◆ DIRECTIONS FOR THIS TASK ◆
Copy every line of the data that includes the string "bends".

◆ Records excerpted from a collection ◆
------------------------------------
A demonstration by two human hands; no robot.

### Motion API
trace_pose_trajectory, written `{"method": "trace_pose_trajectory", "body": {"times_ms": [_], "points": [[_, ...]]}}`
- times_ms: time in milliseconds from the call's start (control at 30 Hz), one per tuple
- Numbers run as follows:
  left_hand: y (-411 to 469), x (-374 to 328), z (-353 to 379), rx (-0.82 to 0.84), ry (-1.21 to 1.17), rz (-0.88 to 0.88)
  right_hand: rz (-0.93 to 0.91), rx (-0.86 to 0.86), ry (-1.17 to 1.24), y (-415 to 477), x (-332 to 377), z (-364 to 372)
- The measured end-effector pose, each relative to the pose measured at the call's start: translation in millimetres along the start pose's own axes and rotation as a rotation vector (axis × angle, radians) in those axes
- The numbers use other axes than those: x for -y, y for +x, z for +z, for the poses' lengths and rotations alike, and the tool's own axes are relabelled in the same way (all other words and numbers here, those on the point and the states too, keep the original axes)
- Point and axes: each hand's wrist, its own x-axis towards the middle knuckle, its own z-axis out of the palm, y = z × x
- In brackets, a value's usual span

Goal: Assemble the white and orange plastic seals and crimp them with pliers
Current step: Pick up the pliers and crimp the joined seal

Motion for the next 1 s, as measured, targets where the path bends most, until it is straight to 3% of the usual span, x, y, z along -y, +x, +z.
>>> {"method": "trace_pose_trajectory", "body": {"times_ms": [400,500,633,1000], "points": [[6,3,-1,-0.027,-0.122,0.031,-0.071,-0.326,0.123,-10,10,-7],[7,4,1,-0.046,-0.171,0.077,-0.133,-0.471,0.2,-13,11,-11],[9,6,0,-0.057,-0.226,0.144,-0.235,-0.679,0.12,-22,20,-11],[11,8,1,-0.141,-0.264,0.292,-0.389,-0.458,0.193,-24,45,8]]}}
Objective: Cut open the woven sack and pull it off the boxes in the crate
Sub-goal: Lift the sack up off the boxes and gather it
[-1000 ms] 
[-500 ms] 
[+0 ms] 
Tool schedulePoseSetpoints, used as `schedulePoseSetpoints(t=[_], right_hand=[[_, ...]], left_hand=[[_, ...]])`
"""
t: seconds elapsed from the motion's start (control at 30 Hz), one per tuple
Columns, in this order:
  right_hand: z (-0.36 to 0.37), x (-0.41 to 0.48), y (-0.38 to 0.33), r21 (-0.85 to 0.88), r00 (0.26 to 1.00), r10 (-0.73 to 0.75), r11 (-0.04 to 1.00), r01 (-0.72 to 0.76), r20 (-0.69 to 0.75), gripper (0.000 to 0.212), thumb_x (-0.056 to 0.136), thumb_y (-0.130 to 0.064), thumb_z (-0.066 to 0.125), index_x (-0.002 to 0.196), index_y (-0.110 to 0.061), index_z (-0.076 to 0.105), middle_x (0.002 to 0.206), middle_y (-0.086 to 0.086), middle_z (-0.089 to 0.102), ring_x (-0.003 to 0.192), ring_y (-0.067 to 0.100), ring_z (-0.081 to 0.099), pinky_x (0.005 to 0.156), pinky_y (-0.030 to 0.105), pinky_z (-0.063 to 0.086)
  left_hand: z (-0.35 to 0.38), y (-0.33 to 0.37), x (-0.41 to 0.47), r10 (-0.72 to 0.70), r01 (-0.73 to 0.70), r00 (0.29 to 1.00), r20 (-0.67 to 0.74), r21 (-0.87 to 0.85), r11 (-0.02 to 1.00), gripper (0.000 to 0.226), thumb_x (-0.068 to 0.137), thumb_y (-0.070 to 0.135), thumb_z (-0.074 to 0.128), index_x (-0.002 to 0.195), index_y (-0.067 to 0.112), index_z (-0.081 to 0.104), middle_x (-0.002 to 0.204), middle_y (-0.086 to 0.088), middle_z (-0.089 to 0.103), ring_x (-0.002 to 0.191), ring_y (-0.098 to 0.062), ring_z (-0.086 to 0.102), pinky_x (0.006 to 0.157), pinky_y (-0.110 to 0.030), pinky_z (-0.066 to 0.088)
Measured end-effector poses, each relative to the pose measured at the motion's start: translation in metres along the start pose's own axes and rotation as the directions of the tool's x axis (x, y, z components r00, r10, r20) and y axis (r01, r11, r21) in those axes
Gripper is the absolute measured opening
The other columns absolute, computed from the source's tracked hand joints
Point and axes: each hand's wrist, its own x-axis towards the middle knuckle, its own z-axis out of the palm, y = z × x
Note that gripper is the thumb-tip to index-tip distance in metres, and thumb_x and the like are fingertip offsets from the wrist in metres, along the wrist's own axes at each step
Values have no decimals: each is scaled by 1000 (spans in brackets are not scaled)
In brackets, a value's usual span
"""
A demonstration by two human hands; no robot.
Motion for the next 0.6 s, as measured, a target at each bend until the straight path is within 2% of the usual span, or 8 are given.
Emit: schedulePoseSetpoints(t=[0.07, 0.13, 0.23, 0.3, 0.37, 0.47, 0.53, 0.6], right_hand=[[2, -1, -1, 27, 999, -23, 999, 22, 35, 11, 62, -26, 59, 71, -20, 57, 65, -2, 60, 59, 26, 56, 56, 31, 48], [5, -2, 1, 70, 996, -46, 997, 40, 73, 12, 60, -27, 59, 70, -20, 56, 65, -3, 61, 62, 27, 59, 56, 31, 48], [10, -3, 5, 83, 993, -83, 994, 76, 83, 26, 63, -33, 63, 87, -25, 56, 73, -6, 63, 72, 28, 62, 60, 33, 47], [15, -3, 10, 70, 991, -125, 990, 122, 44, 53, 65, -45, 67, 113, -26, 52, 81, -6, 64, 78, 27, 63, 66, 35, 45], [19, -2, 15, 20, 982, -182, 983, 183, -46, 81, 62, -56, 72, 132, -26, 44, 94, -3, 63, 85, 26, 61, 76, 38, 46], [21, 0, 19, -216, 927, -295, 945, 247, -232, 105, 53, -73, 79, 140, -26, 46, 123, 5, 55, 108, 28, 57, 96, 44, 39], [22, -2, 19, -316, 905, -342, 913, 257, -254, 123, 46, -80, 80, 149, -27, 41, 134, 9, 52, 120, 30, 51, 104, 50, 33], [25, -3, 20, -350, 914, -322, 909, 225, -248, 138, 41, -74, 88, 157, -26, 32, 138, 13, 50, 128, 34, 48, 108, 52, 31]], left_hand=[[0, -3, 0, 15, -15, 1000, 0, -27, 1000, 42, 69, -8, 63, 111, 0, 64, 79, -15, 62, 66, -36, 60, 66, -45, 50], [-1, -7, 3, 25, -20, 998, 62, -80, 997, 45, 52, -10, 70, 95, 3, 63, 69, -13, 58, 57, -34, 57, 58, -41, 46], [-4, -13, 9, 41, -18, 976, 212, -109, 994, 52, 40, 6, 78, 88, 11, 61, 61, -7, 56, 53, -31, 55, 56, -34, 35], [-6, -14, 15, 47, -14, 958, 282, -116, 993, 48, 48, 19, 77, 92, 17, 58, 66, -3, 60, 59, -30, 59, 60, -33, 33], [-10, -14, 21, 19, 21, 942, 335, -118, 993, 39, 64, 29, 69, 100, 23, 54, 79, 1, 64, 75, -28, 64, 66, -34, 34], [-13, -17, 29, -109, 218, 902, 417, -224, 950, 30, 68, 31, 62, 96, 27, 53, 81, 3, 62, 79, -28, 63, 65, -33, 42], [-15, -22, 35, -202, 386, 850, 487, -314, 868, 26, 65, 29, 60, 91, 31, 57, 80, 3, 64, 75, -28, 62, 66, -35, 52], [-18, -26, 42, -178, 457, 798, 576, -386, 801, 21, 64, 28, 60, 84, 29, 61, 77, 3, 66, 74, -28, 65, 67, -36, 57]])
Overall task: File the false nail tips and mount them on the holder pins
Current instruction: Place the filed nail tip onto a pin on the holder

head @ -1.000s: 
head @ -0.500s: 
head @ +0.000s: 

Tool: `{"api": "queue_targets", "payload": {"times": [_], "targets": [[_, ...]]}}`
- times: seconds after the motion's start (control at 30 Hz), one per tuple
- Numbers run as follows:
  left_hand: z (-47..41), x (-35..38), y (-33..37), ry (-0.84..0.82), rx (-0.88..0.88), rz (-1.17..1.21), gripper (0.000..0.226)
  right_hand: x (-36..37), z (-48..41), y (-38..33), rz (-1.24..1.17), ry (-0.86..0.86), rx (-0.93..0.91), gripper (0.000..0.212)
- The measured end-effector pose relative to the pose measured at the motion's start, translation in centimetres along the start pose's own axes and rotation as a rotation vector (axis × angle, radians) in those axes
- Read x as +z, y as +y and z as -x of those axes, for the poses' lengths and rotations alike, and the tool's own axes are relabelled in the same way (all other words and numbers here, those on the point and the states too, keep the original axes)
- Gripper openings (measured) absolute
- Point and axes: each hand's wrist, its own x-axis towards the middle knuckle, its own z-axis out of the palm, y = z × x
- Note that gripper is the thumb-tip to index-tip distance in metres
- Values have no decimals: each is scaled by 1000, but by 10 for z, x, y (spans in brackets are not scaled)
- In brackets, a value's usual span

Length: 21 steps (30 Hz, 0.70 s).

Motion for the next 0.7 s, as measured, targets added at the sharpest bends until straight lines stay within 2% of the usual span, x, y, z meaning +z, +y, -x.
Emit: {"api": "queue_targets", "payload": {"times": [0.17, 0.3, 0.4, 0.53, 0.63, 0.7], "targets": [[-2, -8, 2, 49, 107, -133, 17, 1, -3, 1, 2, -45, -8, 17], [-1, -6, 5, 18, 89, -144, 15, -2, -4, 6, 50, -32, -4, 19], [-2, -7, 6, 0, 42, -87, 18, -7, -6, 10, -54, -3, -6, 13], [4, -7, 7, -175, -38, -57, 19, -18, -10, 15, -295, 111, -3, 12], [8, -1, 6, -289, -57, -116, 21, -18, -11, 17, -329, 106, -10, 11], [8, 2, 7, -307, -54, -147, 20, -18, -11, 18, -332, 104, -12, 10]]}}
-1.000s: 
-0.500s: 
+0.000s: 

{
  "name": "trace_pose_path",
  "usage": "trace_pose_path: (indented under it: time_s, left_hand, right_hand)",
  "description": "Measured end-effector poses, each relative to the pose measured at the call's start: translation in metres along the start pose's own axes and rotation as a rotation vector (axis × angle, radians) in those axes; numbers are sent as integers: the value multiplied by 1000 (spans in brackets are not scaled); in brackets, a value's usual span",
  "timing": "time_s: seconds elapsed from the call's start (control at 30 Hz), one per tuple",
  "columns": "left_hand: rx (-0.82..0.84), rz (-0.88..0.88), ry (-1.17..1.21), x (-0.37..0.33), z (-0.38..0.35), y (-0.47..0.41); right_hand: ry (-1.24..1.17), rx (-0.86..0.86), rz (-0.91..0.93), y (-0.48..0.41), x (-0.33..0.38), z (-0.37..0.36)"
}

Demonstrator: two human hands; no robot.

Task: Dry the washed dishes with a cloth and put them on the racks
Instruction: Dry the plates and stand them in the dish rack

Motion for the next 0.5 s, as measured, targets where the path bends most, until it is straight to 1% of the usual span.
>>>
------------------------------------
◆ ANSWER FOR THIS EXERCISE ◆
Motion for the next 1 s, as measured, targets where the path bends most, until it is straight to 3% of the usual span, x, y, z along -y, +x, +z.
Motion for the next 0.7 s, as measured, targets added at the sharpest bends until straight lines stay within 2% of the usual span, x, y, z meaning +z, +y, -x.
Motion for the next 0.5 s, as measured, targets where the path bends most, until it is straight to 1% of the usual span.

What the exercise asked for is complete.